• **EXERCISE INSTRUCTIONS**
Below are records that contain pictures; transcribe the text exactly and omit the pictures.

• **EXERCISE INPUT**
▶
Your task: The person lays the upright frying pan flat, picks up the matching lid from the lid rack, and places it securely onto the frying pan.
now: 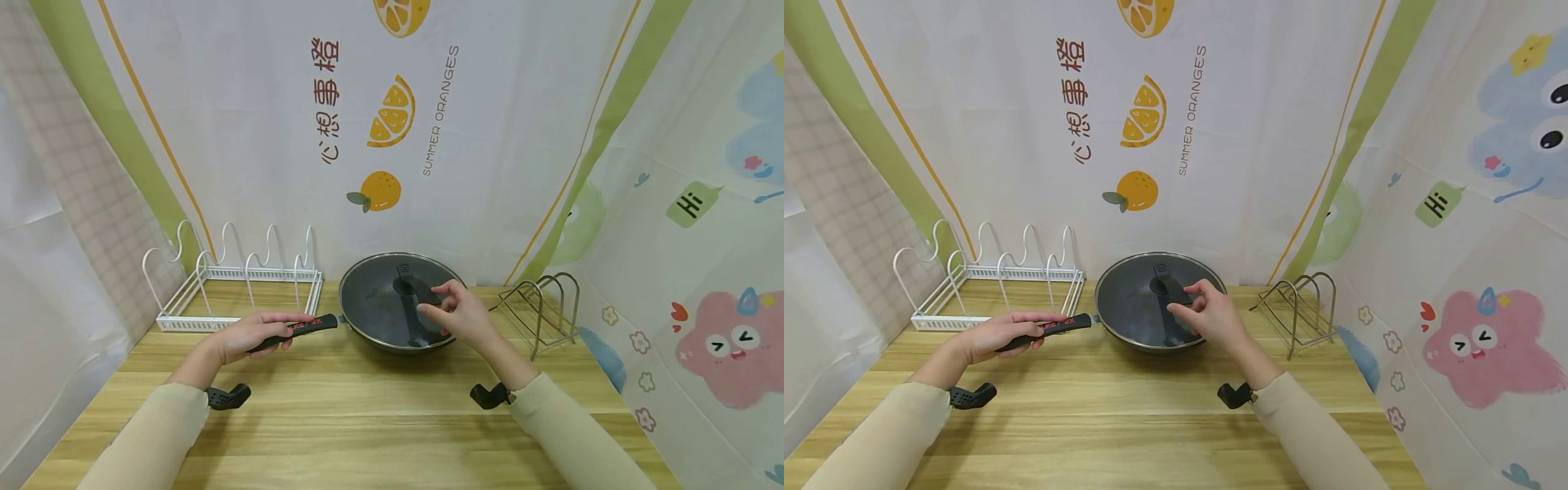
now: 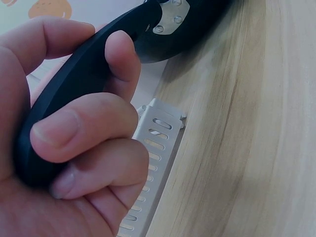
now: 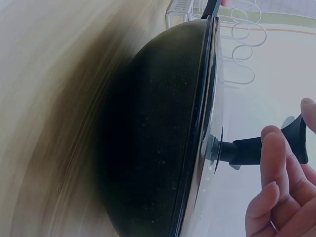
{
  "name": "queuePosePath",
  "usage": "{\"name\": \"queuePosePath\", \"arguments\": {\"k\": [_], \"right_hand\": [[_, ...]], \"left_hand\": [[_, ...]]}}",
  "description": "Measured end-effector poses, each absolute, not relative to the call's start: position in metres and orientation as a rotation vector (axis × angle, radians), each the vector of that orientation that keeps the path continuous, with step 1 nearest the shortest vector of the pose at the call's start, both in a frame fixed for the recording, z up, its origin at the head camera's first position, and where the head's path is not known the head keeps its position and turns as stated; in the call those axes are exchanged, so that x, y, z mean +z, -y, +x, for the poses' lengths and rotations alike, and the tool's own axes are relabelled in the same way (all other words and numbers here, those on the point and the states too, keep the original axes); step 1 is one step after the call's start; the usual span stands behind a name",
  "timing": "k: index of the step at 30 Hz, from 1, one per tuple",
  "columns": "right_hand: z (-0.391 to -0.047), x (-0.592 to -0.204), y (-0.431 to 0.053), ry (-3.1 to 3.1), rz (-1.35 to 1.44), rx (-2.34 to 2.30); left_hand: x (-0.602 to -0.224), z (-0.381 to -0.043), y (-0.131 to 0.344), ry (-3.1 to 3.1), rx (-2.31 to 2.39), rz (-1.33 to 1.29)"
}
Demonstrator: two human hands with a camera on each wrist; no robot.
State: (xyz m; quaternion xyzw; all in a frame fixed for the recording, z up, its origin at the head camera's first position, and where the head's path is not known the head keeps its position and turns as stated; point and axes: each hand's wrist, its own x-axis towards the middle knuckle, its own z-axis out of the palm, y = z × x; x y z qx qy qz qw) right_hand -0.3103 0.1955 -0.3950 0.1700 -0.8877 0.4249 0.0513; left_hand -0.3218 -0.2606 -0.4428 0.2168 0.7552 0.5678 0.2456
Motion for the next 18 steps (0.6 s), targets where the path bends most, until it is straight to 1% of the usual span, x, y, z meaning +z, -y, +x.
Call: {"name": "queuePosePath", "arguments": {"k": [18], "right_hand": [[-0.3095, -0.3975, -0.1857, 2.723, 0.5, 1.311]], "left_hand": [[-0.4429, -0.3215, 0.2604, -2.058, 1.552, 0.585]]}}
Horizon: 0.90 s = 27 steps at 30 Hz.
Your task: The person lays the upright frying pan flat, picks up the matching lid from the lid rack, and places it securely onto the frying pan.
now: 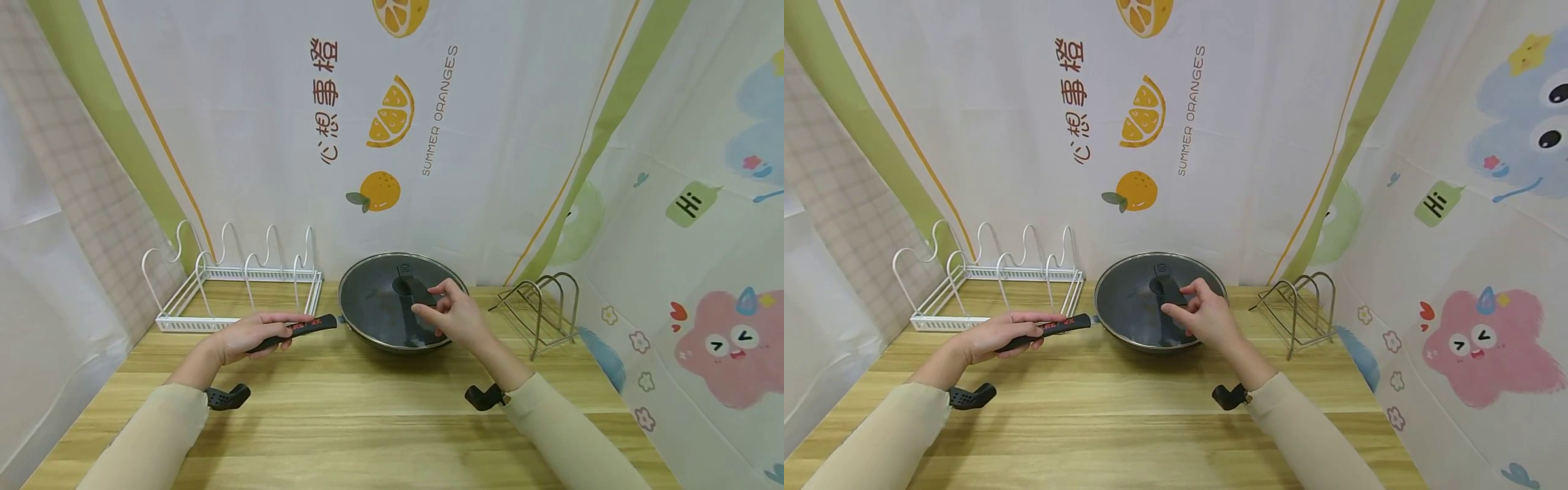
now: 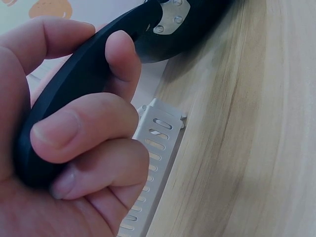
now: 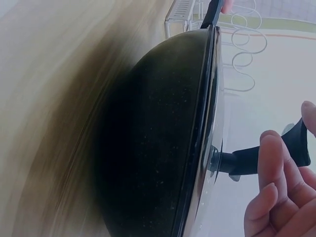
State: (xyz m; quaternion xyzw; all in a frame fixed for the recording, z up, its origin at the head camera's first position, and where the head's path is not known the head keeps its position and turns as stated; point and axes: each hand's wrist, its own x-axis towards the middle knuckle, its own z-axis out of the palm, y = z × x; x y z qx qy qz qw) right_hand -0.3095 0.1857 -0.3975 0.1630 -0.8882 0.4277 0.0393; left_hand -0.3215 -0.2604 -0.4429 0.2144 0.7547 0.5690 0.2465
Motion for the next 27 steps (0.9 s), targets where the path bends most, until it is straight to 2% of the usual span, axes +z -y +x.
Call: {"name": "queuePosePath", "arguments": {"k": [27], "right_hand": [[-0.312, -0.403, -0.193, 2.682, 0.666, 1.395]], "left_hand": [[-0.442, -0.322, 0.26, -2.065, 1.539, 0.583]]}}
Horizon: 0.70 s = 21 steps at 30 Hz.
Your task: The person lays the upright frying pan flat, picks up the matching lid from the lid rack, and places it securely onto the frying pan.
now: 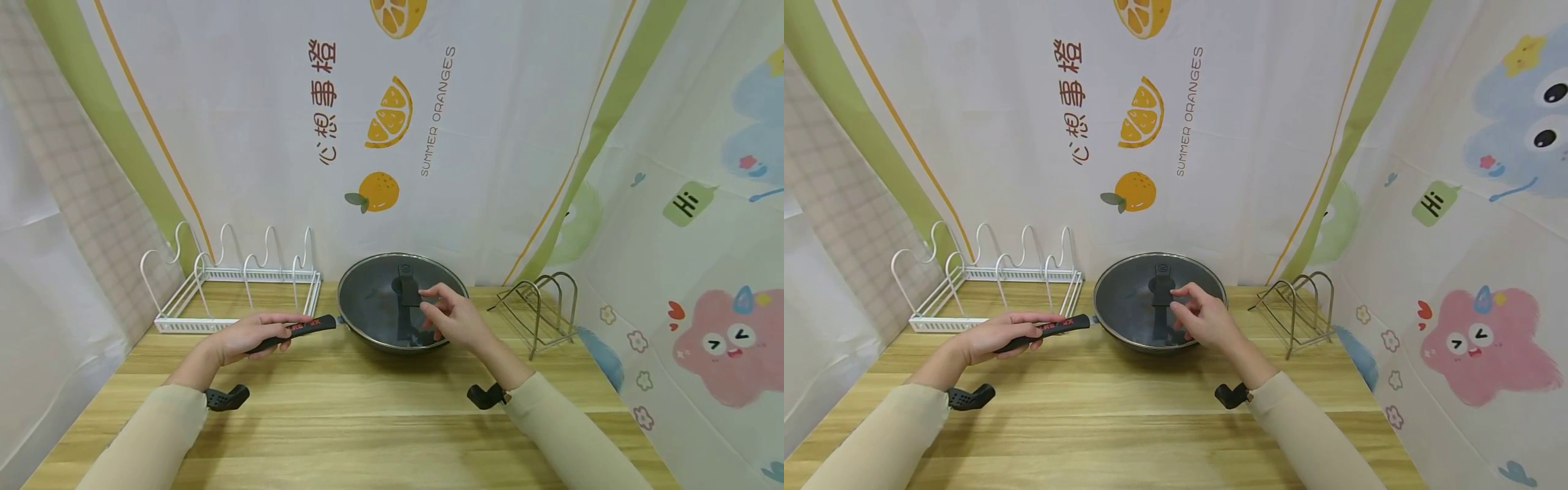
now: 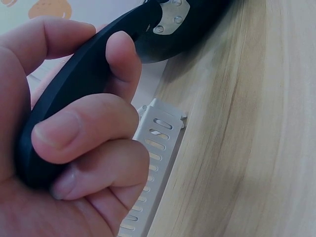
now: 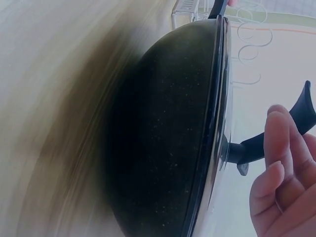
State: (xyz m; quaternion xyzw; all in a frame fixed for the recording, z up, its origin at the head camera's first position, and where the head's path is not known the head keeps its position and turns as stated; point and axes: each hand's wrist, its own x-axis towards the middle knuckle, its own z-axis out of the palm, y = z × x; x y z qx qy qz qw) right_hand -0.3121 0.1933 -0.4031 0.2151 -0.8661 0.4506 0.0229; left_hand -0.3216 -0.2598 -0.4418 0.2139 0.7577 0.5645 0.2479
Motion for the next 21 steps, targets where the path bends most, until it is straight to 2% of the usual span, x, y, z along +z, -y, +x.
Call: {"name": "queuePosePath", "arguments": {"k": [10, 21], "right_hand": [[-0.322, -0.405, -0.191, 2.582, 0.766, 1.23], [-0.331, -0.404, -0.191, 2.617, 0.83, 1.346]], "left_hand": [[-0.442, -0.322, 0.26, -2.072, 1.528, 0.569], [-0.441, -0.321, 0.26, -2.066, 1.536, 0.575]]}}
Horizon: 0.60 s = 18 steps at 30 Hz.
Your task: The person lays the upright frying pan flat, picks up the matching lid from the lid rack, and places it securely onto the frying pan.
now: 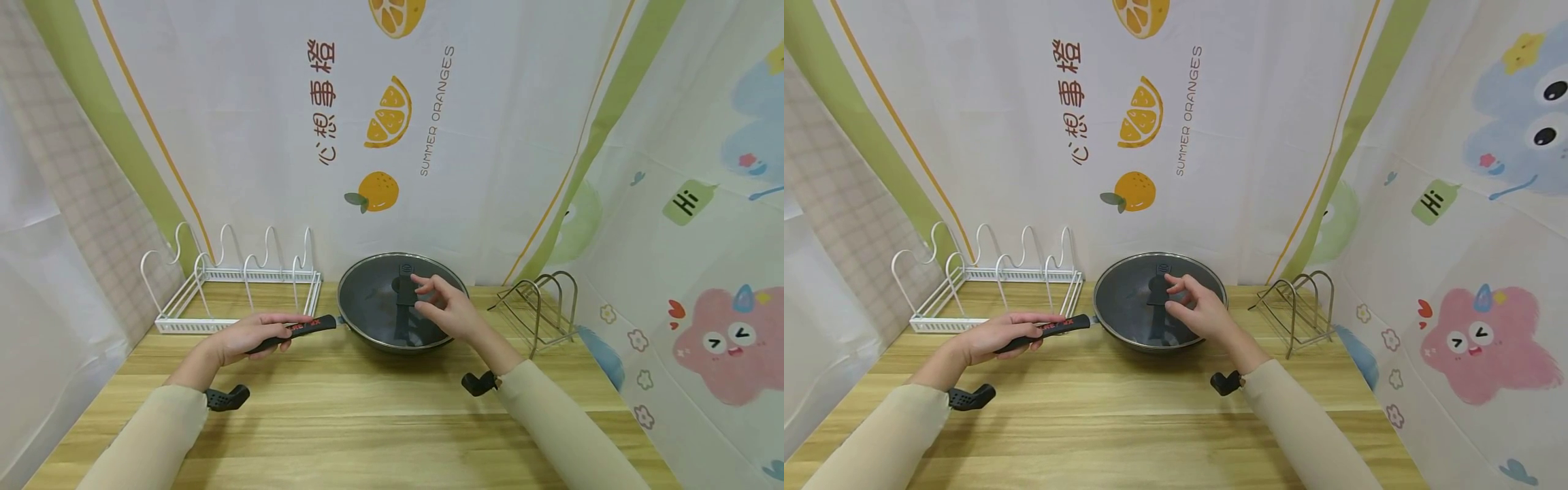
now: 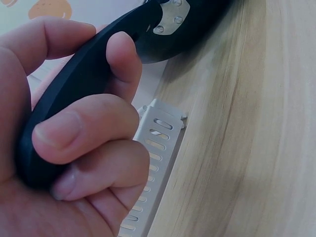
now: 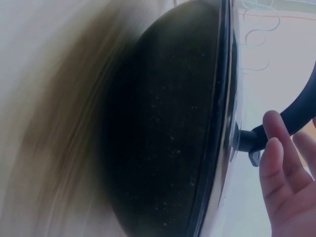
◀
• **EXERCISE RESPONSE**
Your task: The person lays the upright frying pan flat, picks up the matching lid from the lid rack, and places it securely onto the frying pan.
now: 
now: 
now: 
{
  "name": "queuePosePath",
  "usage": "{\"name\": \"queuePosePath\", \"arguments\": {\"k\": [_], \"right_hand\": [[_, ...]], \"left_hand\": [[_, ...]]}}",
  "description": "Measured end-effector poses, each absolute, not relative to the call's start: position in metres and orientation as a rotation vector (axis × angle, radians), each the vector of that orientation that keeps the path continuous, with step 1 nearest the shortest vector of the pose at the call's start, both in a frame fixed for the recording, z up, its origin at the head camera's first position, and where the head's path is not known the head keeps its position and turns as stated; in the call those axes are exchanged, so that x, y, z mean +z, -y, +x, for the poses' lengths and rotations alike, and the tool's own axes are relabelled in the same way (all other words and numbers here, those on the point and the states too, keep the original axes); step 1 is one step after the call's start; the usual span stands behind a name",
  "timing": "k: index of the step at 30 Hz, from 1, one per tuple",
  "columns": "right_hand: z (-0.391 to -0.047), x (-0.592 to -0.204), y (-0.431 to 0.053), ry (-3.1 to 3.1), rz (-1.35 to 1.44), rx (-2.34 to 2.30); left_hand: x (-0.602 to -0.224), z (-0.381 to -0.043), y (-0.131 to 0.344), ry (-3.1 to 3.1), rx (-2.31 to 2.39), rz (-1.33 to 1.29)"
}
Demonstrator: two human hands with a camera on each wrist; no robot.
State: (xyz m; quaternion xyzw; all in a frame fixed for the recording, z up, its origin at the head camera's first position, and where the head's path is not known the head keeps its position and turns as stated; point and axes: each hand's wrist, its own x-axis towards the middle knuckle, its own z-axis out of the palm, y = z × x; x y z qx qy qz qw) right_hand -0.3103 0.1955 -0.3950 0.1700 -0.8877 0.4249 0.0513; left_hand -0.3218 -0.2606 -0.4428 0.2168 0.7552 0.5678 0.2456
Motion for the next 18 steps (0.6 s), targets where the path bends most, until it is straight to 1% of the usual span, x, y, z meaning +z, -y, +x.
Call: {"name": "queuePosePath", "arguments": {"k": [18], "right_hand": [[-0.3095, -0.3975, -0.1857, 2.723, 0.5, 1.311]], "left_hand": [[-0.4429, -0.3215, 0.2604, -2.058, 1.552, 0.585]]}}
Horizon: 0.90 s = 27 steps at 30 Hz.
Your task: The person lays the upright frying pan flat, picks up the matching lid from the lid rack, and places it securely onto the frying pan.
now: 
now: 
now: 
State: (xyz m; quaternion xyzw; all in a frame fixed for the recording, z up, its origin at the head camera's first position, and where the head's path is not known the head keeps its position and turns as stated; point and axes: each hand's wrist, its own x-axis towards the middle knuckle, its own z-axis out of the palm, y = z × x; x y z qx qy qz qw) right_hand -0.3095 0.1857 -0.3975 0.1630 -0.8882 0.4277 0.0393; left_hand -0.3215 -0.2604 -0.4429 0.2144 0.7547 0.5690 0.2465
Motion for the next 27 steps (0.9 s), targets where the path bends most, until it is straight to 2% of the usual span, axes +z -y +x.
Call: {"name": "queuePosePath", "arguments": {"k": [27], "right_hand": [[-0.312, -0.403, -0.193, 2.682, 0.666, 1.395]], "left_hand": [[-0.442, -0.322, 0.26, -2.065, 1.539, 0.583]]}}
Horizon: 0.70 s = 21 steps at 30 Hz.
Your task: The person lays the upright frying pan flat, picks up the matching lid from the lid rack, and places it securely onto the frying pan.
now: 
now: 
now: 
State: (xyz m; quaternion xyzw; all in a frame fixed for the recording, z up, its origin at the head camera's first position, and where the head's path is not known the head keeps its position and turns as stated; point and axes: each hand's wrist, its own x-axis towards the middle knuckle, its own z-axis out of the palm, y = z × x; x y z qx qy qz qw) right_hand -0.3121 0.1933 -0.4031 0.2151 -0.8661 0.4506 0.0229; left_hand -0.3216 -0.2598 -0.4418 0.2139 0.7577 0.5645 0.2479
Motion for the next 21 steps, targets where the path bends most, until it is straight to 2% of the usual span, x, y, z along +z, -y, +x.
Call: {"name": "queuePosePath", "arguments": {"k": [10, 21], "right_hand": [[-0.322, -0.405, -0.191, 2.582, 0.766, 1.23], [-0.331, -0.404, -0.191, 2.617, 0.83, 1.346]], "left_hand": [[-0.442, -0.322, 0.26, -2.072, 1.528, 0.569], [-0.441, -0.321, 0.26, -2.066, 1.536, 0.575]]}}
Horizon: 0.60 s = 18 steps at 30 Hz.
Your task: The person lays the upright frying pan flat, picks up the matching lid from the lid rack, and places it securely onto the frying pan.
now: 
now: 
now: 

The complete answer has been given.